Here's the thing about Schools of Education. Generally, they're where trendy, politically correct psychology theories that were debunked decades ago, go to live on. And live on they do, like vampires, in the undead twilight of the shambling pseudo-sciences that just won't die.
Examples: 'learning styles', 'implicit bias', 'multiple intelligences', 'stereotype threat', 'social priming', 'ego depletion', 'the marshmallow test', 'Myers-Briggs personality types', 'whole language approach', 'IQ isn't real', 'systemic racism explains group differences', 'gender wage gap'.
These notions did not survive the replication crisis. Yet you can find most of them living on in educational psychology textbooks & School of Ed classrooms.
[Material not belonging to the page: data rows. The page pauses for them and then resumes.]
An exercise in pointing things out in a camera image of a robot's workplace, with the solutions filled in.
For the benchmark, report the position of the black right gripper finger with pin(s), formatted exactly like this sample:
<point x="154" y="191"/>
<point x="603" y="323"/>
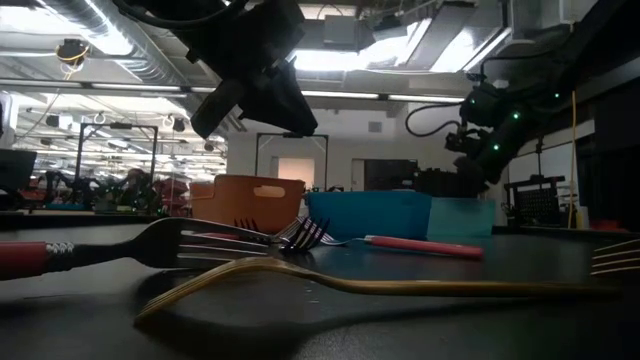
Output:
<point x="466" y="177"/>
<point x="482" y="182"/>

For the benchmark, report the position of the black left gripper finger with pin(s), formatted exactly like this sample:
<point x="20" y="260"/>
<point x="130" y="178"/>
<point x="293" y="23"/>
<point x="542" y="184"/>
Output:
<point x="280" y="105"/>
<point x="215" y="110"/>

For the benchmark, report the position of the gold fork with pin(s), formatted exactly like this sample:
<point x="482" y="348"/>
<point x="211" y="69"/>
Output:
<point x="400" y="287"/>

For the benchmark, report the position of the fork with dark tines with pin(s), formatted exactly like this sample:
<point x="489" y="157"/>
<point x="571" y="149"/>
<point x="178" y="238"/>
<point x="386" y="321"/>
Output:
<point x="305" y="240"/>

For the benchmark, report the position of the gold fork tines edge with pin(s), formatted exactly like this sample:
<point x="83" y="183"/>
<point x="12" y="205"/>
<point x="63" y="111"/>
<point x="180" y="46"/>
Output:
<point x="617" y="257"/>

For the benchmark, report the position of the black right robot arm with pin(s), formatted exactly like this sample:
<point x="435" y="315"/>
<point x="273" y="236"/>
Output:
<point x="575" y="60"/>

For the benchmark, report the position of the black equipment cases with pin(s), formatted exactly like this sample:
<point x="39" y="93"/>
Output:
<point x="435" y="182"/>

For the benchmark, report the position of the teal plastic bin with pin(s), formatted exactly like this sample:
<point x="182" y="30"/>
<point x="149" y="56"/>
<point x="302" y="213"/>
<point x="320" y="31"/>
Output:
<point x="462" y="217"/>

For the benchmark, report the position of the black pegboard rack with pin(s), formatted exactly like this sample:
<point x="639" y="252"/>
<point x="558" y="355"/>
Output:
<point x="537" y="200"/>

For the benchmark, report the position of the orange plastic bin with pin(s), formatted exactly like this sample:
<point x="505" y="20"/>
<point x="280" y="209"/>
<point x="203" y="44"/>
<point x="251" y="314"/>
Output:
<point x="240" y="200"/>

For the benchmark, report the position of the blue plastic bin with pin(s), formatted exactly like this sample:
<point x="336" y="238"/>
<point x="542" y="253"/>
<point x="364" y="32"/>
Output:
<point x="370" y="215"/>

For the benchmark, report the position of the dark side monitor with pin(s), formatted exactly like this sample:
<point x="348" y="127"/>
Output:
<point x="17" y="167"/>

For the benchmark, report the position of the black gantry frame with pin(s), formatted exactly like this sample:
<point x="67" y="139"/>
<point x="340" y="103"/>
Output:
<point x="291" y="135"/>
<point x="117" y="126"/>

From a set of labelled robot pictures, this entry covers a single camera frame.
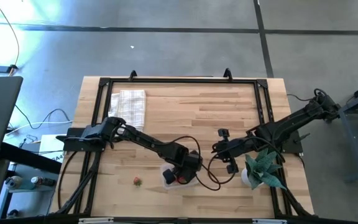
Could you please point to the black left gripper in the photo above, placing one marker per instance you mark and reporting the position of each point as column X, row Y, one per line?
column 194, row 163

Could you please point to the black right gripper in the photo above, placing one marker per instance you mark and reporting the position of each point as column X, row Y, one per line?
column 229, row 148

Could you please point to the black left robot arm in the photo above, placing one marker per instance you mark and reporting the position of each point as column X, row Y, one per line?
column 145, row 141

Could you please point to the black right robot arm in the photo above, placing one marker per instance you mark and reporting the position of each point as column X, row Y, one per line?
column 291, row 124

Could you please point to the clear plastic bag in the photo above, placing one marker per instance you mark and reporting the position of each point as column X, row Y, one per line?
column 179, row 186

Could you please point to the white plant pot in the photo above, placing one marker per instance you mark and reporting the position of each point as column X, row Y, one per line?
column 245, row 178

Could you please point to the green leafy plant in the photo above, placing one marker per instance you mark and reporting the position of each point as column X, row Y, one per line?
column 261, row 168

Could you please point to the white checked kitchen towel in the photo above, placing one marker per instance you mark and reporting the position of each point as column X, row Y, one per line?
column 132, row 105

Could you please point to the white printed box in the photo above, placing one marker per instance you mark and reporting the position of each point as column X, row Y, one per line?
column 50, row 146

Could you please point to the brown bottle white cap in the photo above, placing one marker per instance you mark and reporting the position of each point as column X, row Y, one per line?
column 42, row 180

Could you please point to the black desk beam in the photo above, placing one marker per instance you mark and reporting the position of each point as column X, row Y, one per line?
column 30, row 158

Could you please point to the black frame bracket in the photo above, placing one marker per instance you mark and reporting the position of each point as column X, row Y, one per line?
column 132, row 75
column 227, row 74

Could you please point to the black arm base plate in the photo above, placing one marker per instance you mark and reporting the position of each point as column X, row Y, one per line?
column 294, row 144
column 73, row 144

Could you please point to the black metal table frame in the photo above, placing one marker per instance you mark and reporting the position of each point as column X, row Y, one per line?
column 182, row 80

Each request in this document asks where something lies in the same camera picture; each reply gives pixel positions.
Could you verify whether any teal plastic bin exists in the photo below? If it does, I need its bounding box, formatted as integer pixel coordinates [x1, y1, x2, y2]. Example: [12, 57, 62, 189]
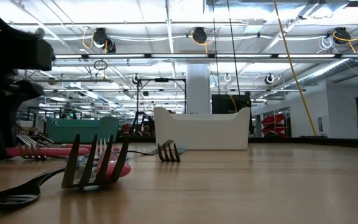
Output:
[46, 116, 120, 144]

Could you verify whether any black background robot rig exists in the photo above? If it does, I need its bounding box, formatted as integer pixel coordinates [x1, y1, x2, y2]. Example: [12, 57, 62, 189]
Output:
[130, 111, 155, 137]

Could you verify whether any long ceiling light bar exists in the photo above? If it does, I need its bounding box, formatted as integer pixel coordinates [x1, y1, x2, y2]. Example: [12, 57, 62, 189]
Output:
[53, 53, 358, 60]

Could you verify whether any white building pillar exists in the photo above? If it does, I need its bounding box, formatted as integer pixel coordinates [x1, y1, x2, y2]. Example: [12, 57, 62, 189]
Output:
[186, 63, 211, 114]

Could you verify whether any white plastic bin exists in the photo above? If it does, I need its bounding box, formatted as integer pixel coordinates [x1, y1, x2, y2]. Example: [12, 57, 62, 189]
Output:
[152, 106, 252, 151]

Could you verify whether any rack of red bins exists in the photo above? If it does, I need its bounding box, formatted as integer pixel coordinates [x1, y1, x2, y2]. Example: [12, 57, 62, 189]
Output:
[261, 107, 291, 138]

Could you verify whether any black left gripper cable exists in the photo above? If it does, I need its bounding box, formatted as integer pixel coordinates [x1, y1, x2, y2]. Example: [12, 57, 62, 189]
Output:
[0, 0, 45, 40]

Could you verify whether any black coiled cable ring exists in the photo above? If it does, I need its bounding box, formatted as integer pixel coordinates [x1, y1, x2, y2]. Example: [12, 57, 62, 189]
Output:
[93, 60, 108, 71]

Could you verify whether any black background frame rig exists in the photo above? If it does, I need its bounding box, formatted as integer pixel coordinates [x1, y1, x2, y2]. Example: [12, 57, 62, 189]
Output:
[136, 77, 187, 114]

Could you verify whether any black hanging cable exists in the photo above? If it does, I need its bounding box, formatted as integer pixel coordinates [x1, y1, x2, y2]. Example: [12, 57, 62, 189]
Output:
[211, 0, 221, 96]
[226, 0, 241, 96]

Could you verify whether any yellow hanging cable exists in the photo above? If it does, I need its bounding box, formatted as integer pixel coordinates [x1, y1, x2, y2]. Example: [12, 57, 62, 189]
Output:
[273, 0, 318, 137]

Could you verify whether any large silver ventilation duct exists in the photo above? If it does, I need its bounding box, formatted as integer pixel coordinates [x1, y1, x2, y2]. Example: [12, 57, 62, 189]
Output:
[286, 37, 358, 90]
Conversely, some of the most important things we _do_ know about education, that have replicated again and again, are usually ignored or censored in Schools of Education -- e.g. genetic influences on intelligence, personality, and educational achievement, sex differences in cognitive functioning and vocational interests, studies of learning in other animal species and small-scale tribal societies, benefits of tracking for smart students, the economic view that much of modern education is about credentialist signaling of intelligence & conscientiousness rather than actually learning useful things, etc.
I say this as a psych professor who's taught educational psychology, and who's assessed many educational psych textbooks that are commonly used in Schools of Education.
Don't be intimidated by public school teachers, administrators, their union bosses, and their political advocates. Their 'expertise' is often overblown, outdated, and/or simply wrong. Many of them know far less than they think they know. And some of them, sadly, 'know' more things about educational psychology that are false, than things that are true.